## TASK GOAL
Using the records that appear below, write out exactly the lines from the one with "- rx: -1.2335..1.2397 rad" through the one with "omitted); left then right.", keeping both end lines.

## AVAILABLE DATA
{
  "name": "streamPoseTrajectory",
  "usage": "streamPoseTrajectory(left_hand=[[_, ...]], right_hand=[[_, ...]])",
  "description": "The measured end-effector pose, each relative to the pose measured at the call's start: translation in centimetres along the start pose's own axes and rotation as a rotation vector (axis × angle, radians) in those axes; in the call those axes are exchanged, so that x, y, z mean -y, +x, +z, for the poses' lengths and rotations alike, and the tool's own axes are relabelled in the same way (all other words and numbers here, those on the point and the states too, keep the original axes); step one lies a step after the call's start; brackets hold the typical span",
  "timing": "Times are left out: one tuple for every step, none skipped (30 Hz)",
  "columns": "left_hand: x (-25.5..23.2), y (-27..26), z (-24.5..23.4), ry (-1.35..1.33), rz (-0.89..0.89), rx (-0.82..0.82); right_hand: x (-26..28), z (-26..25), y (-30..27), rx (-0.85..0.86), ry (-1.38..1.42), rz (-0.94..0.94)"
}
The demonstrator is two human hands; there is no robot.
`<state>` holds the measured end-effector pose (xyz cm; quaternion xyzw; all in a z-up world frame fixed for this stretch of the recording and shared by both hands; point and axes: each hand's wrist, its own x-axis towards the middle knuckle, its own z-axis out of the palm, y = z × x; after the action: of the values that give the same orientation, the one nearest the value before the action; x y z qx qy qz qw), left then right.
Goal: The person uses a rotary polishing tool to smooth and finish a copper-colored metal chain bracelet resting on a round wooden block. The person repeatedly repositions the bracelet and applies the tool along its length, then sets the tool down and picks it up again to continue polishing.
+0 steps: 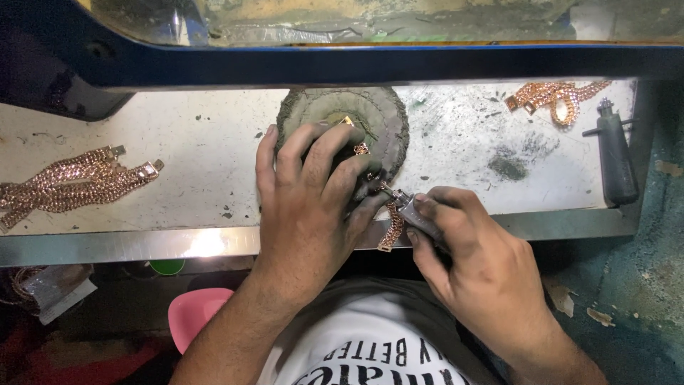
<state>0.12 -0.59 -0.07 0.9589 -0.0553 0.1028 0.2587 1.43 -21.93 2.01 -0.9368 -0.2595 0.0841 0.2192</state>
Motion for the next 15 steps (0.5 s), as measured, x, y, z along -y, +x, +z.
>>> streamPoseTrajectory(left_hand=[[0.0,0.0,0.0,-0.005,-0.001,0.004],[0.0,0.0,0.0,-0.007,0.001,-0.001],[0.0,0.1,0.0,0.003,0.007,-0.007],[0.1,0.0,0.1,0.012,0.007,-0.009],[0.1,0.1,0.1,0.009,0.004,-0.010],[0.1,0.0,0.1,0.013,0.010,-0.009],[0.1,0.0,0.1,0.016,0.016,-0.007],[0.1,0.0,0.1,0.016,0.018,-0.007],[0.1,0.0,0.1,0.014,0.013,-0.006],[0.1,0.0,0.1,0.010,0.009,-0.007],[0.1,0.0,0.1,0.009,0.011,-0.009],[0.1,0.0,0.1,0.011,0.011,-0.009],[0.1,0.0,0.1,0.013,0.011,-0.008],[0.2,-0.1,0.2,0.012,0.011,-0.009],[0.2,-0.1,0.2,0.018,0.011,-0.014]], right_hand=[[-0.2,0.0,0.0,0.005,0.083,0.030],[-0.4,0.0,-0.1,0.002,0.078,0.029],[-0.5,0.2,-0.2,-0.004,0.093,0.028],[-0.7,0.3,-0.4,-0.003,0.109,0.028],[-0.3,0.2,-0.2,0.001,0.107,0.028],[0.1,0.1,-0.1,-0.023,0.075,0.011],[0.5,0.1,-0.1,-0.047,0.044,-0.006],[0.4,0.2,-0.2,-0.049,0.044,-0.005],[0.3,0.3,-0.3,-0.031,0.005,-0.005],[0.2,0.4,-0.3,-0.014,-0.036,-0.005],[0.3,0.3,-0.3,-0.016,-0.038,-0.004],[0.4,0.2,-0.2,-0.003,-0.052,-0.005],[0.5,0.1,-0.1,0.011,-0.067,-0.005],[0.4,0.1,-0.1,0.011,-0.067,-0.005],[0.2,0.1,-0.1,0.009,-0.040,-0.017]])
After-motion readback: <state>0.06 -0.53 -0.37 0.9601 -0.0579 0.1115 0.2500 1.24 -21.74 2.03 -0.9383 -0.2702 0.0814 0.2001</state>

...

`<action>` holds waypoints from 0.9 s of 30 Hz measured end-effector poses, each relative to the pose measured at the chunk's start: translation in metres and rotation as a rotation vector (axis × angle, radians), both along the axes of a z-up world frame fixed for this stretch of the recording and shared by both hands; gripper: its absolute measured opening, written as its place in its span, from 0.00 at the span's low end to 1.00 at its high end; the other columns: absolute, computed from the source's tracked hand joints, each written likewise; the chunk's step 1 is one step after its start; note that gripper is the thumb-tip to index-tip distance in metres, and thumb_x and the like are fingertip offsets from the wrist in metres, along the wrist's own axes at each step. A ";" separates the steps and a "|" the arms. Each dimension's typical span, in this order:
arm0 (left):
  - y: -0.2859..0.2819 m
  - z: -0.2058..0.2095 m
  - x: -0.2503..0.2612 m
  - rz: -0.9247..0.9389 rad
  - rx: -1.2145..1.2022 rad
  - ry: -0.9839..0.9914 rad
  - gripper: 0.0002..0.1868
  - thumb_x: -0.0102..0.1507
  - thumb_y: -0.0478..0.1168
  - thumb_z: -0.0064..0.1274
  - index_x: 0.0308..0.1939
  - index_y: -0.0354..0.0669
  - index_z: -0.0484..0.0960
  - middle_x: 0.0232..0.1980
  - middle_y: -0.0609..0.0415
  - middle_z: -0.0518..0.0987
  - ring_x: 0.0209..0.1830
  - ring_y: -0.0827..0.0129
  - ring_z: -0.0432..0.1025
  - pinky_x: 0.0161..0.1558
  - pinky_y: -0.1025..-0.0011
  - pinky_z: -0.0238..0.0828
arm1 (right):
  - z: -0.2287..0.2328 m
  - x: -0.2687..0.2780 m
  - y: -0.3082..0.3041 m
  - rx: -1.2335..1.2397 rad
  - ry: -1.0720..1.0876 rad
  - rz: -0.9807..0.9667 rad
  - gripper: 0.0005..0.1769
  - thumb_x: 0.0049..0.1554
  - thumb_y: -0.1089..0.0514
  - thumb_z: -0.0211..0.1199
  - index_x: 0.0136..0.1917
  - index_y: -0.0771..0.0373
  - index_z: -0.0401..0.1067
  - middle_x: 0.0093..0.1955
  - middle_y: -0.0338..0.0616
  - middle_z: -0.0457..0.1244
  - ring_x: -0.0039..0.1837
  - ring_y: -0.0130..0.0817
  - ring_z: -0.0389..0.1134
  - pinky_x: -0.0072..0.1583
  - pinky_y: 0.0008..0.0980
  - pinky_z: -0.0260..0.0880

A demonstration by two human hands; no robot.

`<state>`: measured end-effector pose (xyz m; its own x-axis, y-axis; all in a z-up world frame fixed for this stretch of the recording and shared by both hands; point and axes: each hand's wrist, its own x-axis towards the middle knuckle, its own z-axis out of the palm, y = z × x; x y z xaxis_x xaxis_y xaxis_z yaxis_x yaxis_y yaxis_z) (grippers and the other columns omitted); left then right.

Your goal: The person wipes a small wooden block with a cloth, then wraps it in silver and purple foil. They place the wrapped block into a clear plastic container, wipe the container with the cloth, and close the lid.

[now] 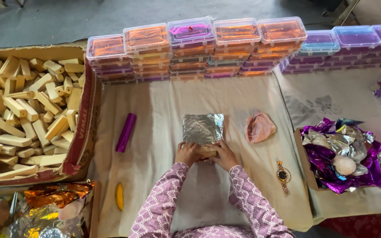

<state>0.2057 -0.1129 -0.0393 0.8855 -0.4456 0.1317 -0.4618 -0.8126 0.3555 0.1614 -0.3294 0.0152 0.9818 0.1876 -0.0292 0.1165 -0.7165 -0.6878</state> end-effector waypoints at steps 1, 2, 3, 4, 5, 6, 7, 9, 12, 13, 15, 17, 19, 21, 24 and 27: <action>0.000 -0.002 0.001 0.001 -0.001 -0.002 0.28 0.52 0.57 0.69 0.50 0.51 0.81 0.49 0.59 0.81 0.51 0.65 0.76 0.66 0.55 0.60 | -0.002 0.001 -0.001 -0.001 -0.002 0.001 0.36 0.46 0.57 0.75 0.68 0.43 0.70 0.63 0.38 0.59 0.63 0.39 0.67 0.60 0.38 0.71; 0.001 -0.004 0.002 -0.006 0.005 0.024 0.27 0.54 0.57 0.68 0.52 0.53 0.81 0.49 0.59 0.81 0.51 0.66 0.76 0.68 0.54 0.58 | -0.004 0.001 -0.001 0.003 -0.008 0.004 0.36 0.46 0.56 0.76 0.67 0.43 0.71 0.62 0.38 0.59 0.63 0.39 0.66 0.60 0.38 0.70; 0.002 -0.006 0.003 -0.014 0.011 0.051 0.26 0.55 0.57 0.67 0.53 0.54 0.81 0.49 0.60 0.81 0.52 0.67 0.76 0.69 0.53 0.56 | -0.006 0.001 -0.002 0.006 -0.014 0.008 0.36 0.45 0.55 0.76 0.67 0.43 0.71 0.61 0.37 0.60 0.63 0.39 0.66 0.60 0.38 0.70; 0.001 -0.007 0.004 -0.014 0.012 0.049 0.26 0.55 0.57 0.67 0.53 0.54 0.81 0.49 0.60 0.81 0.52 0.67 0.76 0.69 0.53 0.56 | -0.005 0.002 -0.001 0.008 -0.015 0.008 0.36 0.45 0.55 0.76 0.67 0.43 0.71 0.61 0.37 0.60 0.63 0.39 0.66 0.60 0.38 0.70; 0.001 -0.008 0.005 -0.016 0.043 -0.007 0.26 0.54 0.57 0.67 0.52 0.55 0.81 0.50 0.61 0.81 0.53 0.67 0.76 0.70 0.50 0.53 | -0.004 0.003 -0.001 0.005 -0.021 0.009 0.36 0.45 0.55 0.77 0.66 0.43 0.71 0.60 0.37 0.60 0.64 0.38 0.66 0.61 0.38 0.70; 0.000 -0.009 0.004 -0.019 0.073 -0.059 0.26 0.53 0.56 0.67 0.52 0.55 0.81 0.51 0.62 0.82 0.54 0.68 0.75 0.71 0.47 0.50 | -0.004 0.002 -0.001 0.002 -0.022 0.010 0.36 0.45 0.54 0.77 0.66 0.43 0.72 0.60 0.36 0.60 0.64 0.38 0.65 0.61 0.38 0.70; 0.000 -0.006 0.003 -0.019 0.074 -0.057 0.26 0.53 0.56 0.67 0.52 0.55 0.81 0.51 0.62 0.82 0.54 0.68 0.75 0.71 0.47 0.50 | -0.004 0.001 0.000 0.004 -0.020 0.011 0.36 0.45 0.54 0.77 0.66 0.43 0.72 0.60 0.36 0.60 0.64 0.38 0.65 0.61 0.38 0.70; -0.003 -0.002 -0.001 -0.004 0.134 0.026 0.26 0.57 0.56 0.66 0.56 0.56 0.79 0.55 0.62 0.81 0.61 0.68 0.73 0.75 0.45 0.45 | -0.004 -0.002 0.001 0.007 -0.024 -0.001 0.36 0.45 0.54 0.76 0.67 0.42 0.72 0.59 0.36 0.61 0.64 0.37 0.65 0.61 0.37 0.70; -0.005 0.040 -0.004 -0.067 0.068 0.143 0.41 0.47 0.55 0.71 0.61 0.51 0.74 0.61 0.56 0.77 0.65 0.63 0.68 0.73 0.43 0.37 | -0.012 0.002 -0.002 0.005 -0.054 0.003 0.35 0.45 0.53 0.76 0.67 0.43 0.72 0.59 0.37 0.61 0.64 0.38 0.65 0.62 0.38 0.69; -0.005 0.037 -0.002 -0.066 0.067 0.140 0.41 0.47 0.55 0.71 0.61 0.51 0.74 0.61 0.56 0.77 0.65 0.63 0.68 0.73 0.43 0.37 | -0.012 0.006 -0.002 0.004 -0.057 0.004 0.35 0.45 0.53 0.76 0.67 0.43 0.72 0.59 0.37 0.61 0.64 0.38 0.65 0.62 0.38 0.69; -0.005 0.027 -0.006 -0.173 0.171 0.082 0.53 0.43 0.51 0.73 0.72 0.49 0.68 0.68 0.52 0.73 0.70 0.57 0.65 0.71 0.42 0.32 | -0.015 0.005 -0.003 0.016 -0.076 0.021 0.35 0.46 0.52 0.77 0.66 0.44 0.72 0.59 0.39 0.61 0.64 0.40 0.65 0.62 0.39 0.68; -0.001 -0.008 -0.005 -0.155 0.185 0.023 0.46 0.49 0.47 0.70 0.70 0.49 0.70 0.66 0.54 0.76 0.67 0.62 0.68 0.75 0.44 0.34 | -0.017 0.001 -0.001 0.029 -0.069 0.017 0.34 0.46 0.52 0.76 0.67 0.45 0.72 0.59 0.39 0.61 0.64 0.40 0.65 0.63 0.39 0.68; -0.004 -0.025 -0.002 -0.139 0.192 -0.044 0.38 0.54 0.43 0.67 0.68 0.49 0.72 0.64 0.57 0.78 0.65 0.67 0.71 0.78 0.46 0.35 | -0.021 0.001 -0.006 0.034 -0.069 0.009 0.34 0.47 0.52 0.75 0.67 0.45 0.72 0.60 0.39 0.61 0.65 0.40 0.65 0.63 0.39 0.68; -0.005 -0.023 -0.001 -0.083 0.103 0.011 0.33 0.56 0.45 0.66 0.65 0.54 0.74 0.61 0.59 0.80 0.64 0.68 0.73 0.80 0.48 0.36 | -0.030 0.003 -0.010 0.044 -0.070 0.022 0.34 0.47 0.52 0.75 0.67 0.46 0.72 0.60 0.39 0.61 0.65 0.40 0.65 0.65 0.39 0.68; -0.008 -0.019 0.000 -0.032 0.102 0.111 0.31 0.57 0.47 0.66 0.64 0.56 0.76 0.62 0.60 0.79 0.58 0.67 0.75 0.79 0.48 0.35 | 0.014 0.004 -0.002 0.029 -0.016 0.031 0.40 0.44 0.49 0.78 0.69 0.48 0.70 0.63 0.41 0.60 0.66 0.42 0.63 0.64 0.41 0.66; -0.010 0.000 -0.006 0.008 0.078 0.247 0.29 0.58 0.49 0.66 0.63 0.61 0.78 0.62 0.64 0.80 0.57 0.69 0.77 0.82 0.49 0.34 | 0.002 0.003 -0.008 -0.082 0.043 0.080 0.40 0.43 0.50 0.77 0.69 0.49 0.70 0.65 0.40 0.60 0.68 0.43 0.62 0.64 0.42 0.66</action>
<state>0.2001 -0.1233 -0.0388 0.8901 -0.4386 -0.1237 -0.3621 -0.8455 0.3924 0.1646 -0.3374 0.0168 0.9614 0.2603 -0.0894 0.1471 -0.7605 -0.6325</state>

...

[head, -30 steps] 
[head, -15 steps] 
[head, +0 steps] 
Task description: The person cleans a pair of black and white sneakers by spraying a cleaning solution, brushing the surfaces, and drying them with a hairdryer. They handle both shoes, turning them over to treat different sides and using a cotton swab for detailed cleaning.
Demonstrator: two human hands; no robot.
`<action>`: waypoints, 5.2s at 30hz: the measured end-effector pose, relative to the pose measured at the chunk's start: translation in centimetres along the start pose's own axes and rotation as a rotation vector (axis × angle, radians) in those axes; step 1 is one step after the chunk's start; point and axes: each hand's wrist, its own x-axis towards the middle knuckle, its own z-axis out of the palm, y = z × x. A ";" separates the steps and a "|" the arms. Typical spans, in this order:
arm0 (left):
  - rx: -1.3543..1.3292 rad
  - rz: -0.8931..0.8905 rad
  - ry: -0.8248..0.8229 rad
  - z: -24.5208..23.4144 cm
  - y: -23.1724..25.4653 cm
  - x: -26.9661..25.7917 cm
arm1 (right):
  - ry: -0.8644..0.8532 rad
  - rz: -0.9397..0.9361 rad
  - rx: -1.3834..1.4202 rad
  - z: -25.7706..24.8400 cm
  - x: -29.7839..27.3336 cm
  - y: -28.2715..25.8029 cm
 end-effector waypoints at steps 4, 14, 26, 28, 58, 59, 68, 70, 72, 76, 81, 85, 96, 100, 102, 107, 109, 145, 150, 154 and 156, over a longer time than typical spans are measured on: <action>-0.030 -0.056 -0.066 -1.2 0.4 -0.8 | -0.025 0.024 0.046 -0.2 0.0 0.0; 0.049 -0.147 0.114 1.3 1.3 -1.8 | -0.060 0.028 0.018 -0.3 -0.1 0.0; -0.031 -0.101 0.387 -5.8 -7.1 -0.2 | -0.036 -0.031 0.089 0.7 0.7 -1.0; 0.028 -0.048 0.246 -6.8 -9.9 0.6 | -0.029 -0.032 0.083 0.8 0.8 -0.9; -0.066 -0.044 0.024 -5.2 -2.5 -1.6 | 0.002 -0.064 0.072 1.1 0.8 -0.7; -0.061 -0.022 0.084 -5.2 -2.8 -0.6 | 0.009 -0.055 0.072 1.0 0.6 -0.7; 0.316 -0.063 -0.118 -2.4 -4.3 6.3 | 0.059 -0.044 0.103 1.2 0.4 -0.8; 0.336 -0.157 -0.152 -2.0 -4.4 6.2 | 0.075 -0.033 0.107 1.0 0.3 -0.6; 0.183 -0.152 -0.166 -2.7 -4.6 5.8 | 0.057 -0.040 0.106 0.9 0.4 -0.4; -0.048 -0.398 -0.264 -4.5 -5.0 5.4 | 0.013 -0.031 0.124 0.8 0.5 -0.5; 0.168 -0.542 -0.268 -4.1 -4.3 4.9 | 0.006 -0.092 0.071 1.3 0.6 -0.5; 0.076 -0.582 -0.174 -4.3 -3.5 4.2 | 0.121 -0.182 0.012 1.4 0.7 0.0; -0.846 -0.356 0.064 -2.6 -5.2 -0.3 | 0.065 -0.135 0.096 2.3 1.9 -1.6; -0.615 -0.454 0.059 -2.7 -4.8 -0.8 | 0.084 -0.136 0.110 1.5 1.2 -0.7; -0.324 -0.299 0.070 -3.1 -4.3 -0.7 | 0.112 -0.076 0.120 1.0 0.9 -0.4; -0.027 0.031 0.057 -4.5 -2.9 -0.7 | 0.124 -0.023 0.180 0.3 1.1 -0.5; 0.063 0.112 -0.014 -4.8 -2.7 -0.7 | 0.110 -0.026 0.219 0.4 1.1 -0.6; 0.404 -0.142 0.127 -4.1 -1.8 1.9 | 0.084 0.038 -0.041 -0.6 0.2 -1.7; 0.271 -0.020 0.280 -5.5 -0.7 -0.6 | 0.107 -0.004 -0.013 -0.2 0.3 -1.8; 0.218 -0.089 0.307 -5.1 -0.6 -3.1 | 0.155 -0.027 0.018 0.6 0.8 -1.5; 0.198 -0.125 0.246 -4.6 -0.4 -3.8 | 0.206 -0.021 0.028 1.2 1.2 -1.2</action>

## ANSWER FOR THE TASK
  - rx: -1.2335..1.2397 rad
  - ry: -1.0720..1.0876 rad
  - rz: -0.9807..0.9667 rad
  - gripper: 0.0005..0.1769
  - thumb_x: 0.0049..0.1554
  - thumb_y: -0.1089..0.0514
  - thumb_z: -0.0211..0.1199
  - index_x: 0.0136..0.1917
  - index_y: -0.0771..0.0373
  - index_z: -0.0401..0.1067
  - middle_x: 0.0093..0.1955
  - middle_y: -0.0338..0.0616
  - middle_z: -0.0457..0.1244
  - ring_x: -0.0039..0.1837
  - ring_y: -0.0130..0.0817
  - ring_z: -0.0389..0.1134
  - pinky_x: -0.0072..0.1583
  - pinky_y: 0.0008..0.0980
  - pinky_z: -0.0260..0.0880

A demonstration by two human hands; no robot.

`<state>`: measured end-effector pose (xyz m; its own x-axis, y-axis; all in a z-up world frame fixed for this stretch of the recording and shared by both hands; point and axes: each hand's wrist, its own x-axis towards the middle knuckle, its own z-axis out of the palm, y = z × x; x y z xaxis_x xaxis_y xaxis_z yaxis_x yaxis_y yaxis_z) (grippers and the other columns omitted); left then right.

There is no more to this output.